Earlier this year, I had the pleasure of co-authoring an article in Oncology Practice Management with Randy Erickson, RN, MBA, Chief Executive Officer of Utah Cancer Specialists and Linh Mekuria, MPA, clinical informaticist with XIFIN, Inc. The article, titled “The Intersection of Precision Medicine and Data Analysis in the Community Oncology Setting” explores the role of precision medicine and data in the journey of patients with cancer.
Once a patient receives a cancer diagnosis, they begin a journey with a multidisciplinary healthcare team that gathers important data to help optimize their treatment plan. Utah Cancer Specialists (UCS) assesses patients during key points across this treatment journey to examine whether the best clinical decisions are being made to support the patients’ clinical outcomes. The effectiveness of this approach is dependent upon strong relationships and clear communication within the multidisciplinary care team, including physicians, surgeons, radiologists, diagnosticians, pharmacists, nurses, and patients.
Using Data and Analytics to Improve Clinical Outcomes
Integrating community oncology care team workflows and connecting disparate health care systems in a meaningful manner is essential to the success of precision medicine. At UCS, data aggregation and curation across unlinked systems in a longitudinal approach to classify individuals into subpopulations that differ in their susceptibility to a particular disease, or their response to a specific treatment, is a priority. Linking disparate data sources together (e.g., diagnostics and financials) enables UCS to analyze, track, and forecast costs, the effects of future treatment interventions, and perform data-driven risk stratification. All with a single goal of improving clinical outcomes for patients with cancer.
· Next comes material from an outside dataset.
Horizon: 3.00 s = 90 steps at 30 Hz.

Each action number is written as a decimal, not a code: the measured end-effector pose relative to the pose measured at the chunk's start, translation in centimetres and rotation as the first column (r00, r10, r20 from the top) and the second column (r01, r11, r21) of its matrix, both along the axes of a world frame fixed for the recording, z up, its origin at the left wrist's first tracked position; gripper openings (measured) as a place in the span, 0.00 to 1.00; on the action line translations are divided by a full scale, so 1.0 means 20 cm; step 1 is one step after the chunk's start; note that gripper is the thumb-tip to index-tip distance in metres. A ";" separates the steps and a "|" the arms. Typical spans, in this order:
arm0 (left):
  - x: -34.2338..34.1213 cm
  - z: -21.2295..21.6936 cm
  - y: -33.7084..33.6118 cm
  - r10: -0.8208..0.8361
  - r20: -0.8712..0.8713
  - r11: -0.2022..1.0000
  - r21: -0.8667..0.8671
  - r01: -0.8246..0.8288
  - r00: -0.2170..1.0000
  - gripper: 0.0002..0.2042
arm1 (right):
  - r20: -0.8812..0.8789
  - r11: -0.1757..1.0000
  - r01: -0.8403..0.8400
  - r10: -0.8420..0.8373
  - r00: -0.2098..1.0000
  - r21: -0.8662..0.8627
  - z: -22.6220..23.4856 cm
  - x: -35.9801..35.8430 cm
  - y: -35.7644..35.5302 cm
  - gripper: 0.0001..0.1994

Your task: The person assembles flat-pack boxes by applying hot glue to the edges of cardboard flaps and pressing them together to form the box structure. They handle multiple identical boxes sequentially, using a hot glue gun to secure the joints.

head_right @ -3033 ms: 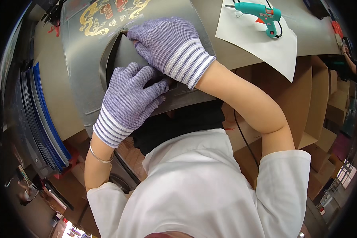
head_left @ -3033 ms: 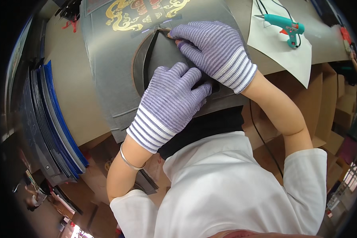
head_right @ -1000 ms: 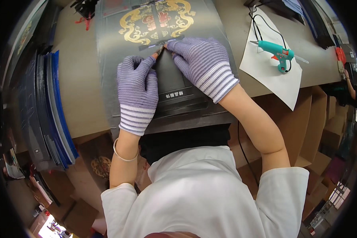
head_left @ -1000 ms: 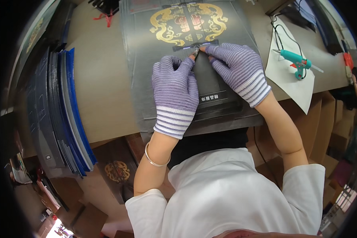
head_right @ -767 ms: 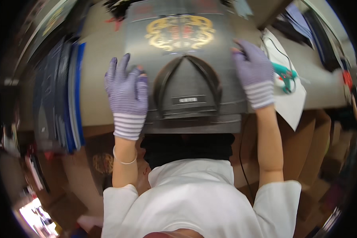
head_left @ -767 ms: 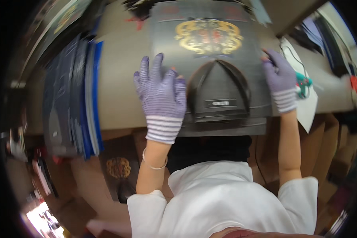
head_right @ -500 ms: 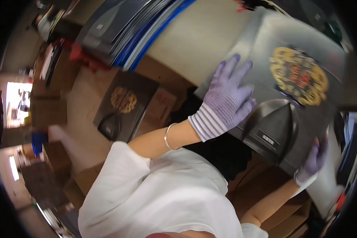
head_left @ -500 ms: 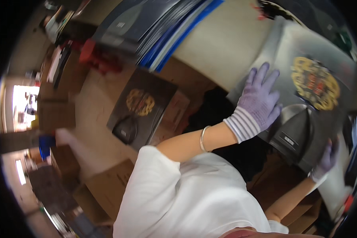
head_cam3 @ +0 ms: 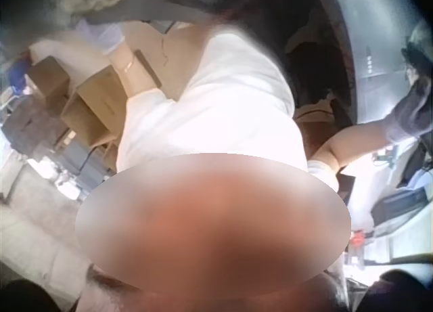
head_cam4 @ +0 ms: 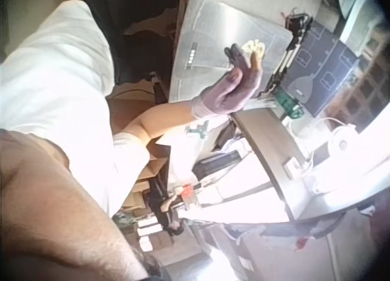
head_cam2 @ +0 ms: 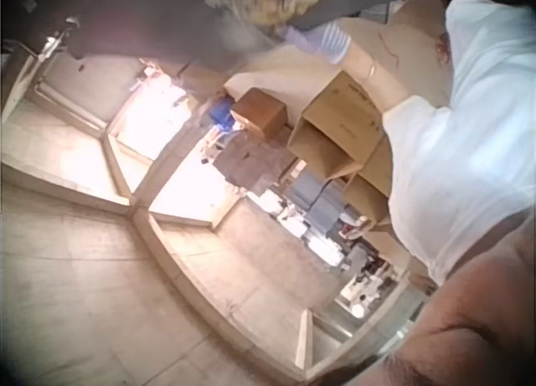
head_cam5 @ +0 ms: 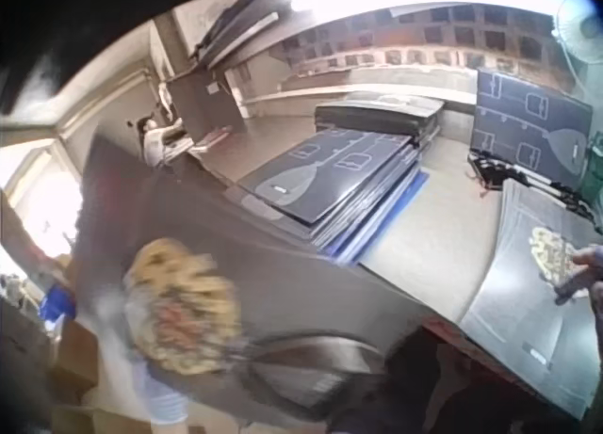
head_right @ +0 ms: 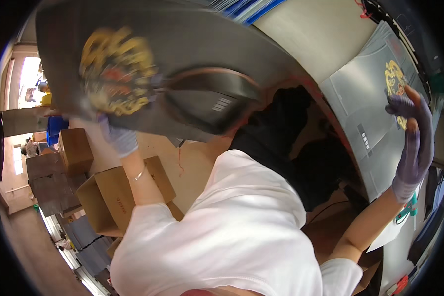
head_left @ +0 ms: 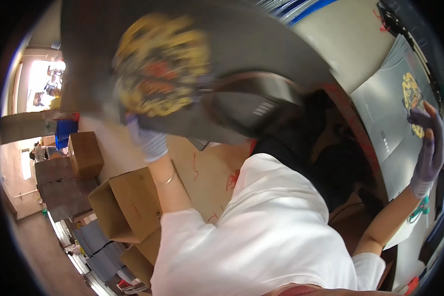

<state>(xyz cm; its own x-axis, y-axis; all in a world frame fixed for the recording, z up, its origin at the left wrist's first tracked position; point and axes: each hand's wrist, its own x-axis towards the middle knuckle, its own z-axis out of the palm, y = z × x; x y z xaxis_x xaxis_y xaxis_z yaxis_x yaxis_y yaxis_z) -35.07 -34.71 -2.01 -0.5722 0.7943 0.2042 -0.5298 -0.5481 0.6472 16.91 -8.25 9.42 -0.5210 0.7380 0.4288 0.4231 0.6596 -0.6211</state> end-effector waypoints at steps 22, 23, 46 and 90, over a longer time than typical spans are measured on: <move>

Advancements in data and analytics also provide opportunities to better understand the cancer population. For example, UCS is able to identify and report on important indicators such as “How many patients with metastatic non-small-cell lung cancer tested positive for EGFR and, as a result, were prescribed a tyrosine kinase inhibitor?” and “Of the patients who were initially placed on systemic therapy and later moved over to a tyrosine kinase inhibitor, what was the turnaround time for the test results?”
Using data and analytics also enables UCS to identify important gaps in knowledge. For example, “How many patients with lung cancer were tested, and of those tested, how many had a positive result?” and “Were all testing options made available to obtain the best clinical outcome?” Filling these types of knowledge gaps helps shed light on treatment prescribing patterns and close the loop in a complex system whose collective objective is to ensure the best clinical outcome for patients.